# GOAL OF THE EXERCISE
Below, locate the line that contains "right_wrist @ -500". Repeat exactly from that line to the line that contains "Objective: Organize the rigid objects", inclusive, leaving out the pictures.

# DATASET EXCERPT
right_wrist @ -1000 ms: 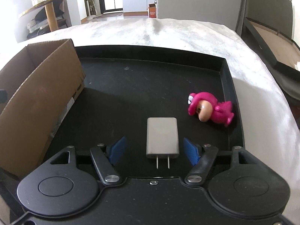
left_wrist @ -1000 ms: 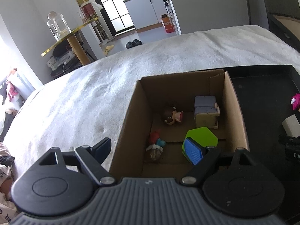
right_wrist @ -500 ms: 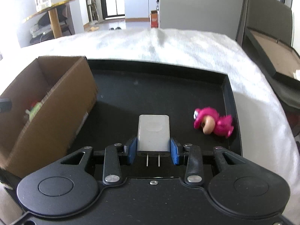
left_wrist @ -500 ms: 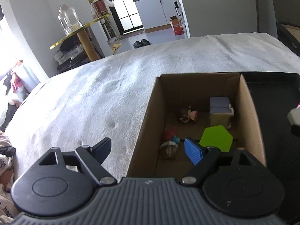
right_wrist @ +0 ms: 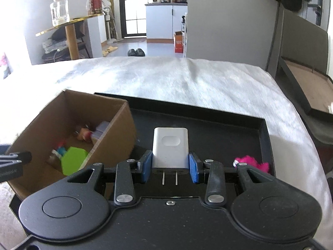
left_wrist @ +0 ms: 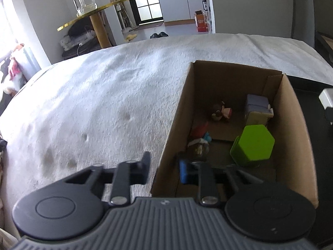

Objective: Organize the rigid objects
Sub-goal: 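Close the right gripper on the white charger and lift it, then carry the charger with the right gripper into the box and release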

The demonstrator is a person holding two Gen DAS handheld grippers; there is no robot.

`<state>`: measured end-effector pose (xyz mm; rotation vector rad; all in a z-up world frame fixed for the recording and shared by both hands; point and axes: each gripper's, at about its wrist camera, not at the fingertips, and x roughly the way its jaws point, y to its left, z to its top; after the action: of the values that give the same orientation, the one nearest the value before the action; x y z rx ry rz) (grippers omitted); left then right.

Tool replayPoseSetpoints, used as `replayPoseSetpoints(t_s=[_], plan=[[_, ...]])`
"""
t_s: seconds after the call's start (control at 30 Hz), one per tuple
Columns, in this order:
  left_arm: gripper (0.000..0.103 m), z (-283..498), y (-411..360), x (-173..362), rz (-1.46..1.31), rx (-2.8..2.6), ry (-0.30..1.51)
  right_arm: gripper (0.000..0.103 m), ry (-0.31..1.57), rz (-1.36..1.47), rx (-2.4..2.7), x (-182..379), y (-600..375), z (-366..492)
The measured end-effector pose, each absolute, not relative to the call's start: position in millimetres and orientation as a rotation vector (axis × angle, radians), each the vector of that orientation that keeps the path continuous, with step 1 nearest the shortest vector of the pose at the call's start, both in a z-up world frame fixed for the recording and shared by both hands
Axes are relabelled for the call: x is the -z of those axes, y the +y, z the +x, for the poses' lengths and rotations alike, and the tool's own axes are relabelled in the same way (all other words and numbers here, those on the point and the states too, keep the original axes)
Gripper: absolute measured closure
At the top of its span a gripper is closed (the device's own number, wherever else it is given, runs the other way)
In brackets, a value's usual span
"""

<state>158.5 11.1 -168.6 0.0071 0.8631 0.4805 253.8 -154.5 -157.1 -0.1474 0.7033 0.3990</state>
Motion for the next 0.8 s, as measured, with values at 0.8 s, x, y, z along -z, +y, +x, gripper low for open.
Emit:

# ANSWER FOR THIS EXERCISE
right_wrist @ -500 ms: 
left_wrist @ -500 ms: 
right_wrist @ +0 ms: 
left_wrist @ +0 ms: 

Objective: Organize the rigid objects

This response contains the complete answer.